Alignment Principles for Meditation Postures
Whether sitting on the floor or a chair, there are several principles for body alignment that may be supportive. These are not rigid rules or guidelines, but offer a place to begin, seeing if they are supportive for your body and what might be called for now. As the body and our circumstances change, what might be useful one day or one year—may need to change on another day or year. We can be responsive to ourselves and our needs, while still engaged and aligned with our deepest selves.
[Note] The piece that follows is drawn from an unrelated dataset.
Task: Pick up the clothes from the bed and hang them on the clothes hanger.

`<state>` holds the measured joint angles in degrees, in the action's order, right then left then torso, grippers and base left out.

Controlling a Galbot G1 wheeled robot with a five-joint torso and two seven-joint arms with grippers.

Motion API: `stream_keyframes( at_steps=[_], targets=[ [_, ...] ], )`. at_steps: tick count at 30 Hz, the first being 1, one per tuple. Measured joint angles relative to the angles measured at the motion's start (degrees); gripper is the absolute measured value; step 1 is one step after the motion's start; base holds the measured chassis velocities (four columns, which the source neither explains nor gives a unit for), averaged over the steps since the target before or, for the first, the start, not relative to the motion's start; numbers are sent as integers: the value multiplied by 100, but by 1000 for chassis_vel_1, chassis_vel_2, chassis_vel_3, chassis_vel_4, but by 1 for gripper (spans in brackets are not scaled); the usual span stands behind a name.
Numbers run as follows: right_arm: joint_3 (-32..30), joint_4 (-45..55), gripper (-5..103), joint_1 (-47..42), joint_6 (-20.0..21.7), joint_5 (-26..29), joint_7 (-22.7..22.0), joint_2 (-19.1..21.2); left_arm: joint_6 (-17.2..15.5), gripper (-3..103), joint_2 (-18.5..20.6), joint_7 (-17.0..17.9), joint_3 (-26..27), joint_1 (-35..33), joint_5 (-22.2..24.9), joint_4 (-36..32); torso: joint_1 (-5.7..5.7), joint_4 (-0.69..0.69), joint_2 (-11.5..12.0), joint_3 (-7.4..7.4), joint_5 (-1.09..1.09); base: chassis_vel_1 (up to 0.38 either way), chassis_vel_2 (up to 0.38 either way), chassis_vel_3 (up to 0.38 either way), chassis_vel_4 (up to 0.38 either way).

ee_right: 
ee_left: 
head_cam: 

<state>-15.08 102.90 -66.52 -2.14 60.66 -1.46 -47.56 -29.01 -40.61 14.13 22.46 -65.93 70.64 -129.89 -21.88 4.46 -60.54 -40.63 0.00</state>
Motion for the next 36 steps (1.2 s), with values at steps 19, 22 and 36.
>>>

It is the inner posture or stance that is the most important. Inwardly, the sense of dignity, sincerity, gentleness, and intention will carry us further than any “perfectly” executed posture.
Alignment Principles
The base or foundation of your body should be stable and balanced—whether this is on a cushion on the floor, or on a chair. If sitting in a chair, both feet can be on the floor (if they don’t reach the floor, place a folded blanket or cushion under them so you are grounded). You are welcome to either sit back, with your back against the chair-back, perhaps using a cushion to maintain the low-back curve, or sit on the edge of the chair so the spine is free. The feet, knees, and hips should all be at approximate 90 degree angles, with the hips at or slightly higher than the knees (this may necessitate a small cushion on the chair-seat).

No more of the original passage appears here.